• _DESCRIPTION OF THE TASK_
Determine how many lines in the data below contain "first" and write only that number.

--*--

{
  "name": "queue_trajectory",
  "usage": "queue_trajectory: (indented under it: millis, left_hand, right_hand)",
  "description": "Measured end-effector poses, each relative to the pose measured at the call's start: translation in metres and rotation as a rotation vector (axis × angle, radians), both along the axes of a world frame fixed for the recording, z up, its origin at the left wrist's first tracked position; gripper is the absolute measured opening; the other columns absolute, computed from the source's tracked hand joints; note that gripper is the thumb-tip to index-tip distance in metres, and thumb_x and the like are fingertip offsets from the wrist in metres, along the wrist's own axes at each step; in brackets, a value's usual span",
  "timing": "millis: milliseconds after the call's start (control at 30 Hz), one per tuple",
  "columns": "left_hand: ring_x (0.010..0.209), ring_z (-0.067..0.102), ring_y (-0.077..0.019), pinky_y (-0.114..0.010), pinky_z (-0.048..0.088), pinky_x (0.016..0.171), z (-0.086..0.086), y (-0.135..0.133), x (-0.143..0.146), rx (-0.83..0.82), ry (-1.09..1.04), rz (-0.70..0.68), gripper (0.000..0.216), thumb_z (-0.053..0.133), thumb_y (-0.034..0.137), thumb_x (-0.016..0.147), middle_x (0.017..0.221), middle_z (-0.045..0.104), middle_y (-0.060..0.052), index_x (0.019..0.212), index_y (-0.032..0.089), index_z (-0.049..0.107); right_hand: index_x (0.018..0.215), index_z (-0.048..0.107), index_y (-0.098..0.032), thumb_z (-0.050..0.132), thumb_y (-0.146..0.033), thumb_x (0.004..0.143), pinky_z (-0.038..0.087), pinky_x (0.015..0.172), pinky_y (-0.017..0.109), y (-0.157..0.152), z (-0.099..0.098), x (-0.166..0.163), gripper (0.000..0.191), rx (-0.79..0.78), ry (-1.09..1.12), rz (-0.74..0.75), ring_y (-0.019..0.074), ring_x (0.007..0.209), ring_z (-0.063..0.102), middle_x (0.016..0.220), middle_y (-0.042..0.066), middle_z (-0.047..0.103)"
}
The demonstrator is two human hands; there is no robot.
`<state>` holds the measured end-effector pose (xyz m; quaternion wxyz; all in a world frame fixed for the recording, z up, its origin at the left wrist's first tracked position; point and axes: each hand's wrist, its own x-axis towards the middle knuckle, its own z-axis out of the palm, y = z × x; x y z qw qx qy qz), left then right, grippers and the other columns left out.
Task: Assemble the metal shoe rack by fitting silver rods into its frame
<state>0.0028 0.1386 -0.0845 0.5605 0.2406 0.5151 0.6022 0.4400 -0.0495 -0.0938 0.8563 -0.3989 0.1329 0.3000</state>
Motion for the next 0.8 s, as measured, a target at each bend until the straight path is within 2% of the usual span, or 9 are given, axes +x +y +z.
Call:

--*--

• _ANSWER SECTION_
2